◆ PROBLEM ◆
Your answer must be the records, copied with no change.

Stored entries:
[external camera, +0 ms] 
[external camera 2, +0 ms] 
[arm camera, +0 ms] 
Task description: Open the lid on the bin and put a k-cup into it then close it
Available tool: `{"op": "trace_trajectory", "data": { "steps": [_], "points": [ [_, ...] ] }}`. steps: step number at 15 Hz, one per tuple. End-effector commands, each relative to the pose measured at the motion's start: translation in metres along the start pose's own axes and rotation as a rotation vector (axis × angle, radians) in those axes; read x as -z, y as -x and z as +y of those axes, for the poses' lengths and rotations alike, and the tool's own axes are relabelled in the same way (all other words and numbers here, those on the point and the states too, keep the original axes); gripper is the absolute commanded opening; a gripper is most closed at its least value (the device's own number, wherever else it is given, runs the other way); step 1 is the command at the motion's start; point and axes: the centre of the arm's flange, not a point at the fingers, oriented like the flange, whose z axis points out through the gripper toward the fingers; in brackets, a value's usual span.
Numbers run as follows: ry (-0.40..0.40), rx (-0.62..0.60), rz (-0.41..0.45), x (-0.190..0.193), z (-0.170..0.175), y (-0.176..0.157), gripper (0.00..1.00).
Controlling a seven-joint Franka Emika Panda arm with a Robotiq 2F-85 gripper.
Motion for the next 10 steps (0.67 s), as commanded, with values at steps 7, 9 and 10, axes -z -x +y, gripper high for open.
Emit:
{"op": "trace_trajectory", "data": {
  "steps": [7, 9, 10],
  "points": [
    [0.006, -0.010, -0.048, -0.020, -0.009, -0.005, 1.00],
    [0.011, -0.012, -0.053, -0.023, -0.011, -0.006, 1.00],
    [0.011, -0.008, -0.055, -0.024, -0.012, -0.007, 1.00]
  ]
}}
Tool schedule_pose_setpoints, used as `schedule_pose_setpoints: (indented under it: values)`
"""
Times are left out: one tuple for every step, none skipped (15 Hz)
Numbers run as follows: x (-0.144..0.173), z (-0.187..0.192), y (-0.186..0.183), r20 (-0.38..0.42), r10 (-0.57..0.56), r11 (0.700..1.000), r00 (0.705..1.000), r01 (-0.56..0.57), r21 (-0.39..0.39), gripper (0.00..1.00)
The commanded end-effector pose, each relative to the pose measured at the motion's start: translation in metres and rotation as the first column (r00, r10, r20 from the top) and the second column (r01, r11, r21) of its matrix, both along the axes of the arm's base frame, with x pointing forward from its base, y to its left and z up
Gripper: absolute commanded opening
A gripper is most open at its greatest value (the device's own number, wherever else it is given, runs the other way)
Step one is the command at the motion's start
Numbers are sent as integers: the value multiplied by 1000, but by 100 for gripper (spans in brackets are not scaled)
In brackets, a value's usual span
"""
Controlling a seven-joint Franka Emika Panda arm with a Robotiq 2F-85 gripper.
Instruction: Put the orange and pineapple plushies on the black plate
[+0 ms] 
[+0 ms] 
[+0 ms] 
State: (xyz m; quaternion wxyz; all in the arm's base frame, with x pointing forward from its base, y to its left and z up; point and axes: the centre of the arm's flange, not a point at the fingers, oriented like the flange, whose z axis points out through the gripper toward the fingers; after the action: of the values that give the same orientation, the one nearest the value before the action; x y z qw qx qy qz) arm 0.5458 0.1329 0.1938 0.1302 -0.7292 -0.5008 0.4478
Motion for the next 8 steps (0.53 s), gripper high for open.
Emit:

◆ SOLUTION TO THIS TASK ◆
[external camera, +0 ms] 
[external camera 2, +0 ms] 
[arm camera, +0 ms] 
Task description: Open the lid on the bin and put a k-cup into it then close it
Available tool: `{"op": "trace_trajectory", "data": { "steps": [_], "points": [ [_, ...] ] }}`. steps: step number at 15 Hz, one per tuple. End-effector commands, each relative to the pose measured at the motion's start: translation in metres along the start pose's own axes and rotation as a rotation vector (axis × angle, radians) in those axes; read x as -z, y as -x and z as +y of those axes, for the poses' lengths and rotations alike, and the tool's own axes are relabelled in the same way (all other words and numbers here, those on the point and the states too, keep the original axes); gripper is the absolute commanded opening; a gripper is most closed at its least value (the device's own number, wherever else it is given, runs the other way); step 1 is the command at the motion's start; point and axes: the centre of the arm's flange, not a point at the fingers, oriented like the flange, whose z axis points out through the gripper toward the fingers; in brackets, a value's usual span.
Numbers run as follows: ry (-0.40..0.40), rx (-0.62..0.60), rz (-0.41..0.45), x (-0.190..0.193), z (-0.170..0.175), y (-0.176..0.157), gripper (0.00..1.00).
Controlling a seven-joint Franka Emika Panda arm with a Robotiq 2F-85 gripper.
Motion for the next 10 steps (0.67 s), as commanded, with values at steps 7, 9 and 10, axes -z -x +y, gripper high for open.
Emit:
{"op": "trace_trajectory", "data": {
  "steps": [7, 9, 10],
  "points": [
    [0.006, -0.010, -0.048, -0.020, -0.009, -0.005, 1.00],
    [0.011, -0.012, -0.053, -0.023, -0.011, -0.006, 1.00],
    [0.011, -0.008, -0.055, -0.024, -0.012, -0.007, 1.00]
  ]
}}
Tool schedule_pose_setpoints, used as `schedule_pose_setpoints: (indented under it: values)`
"""
Times are left out: one tuple for every step, none skipped (15 Hz)
Numbers run as follows: x (-0.144..0.173), z (-0.187..0.192), y (-0.186..0.183), r20 (-0.38..0.42), r10 (-0.57..0.56), r11 (0.700..1.000), r00 (0.705..1.000), r01 (-0.56..0.57), r21 (-0.39..0.39), gripper (0.00..1.00)
The commanded end-effector pose, each relative to the pose measured at the motion's start: translation in metres and rotation as the first column (r00, r10, r20 from the top) and the second column (r01, r11, r21) of its matrix, both along the axes of the arm's base frame, with x pointing forward from its base, y to its left and z up
Gripper: absolute commanded opening
A gripper is most open at its greatest value (the device's own number, wherever else it is given, runs the other way)
Step one is the command at the motion's start
Numbers are sent as integers: the value multiplied by 1000, but by 100 for gripper (spans in brackets are not scaled)
In brackets, a value's usual span
"""
Controlling a seven-joint Franka Emika Panda arm with a Robotiq 2F-85 gripper.
Instruction: Put the orange and pineapple plushies on the black plate
[+0 ms] 
[+0 ms] 
[+0 ms] 
State: (xyz m; quaternion wxyz; all in the arm's base frame, with x pointing forward from its base, y to its left and z up; point and axes: the centre of the arm's flange, not a point at the fingers, oriented like the flange, whose z axis points out through the gripper toward the fingers; after the action: of the values that give the same orientation, the one nearest the value before the action; x y z qw qx qy qz) arm 0.5458 0.1329 0.1938 0.1302 -0.7292 -0.5008 0.4478
Motion for the next 8 steps (0.53 s), gripper high for open.
Emit:

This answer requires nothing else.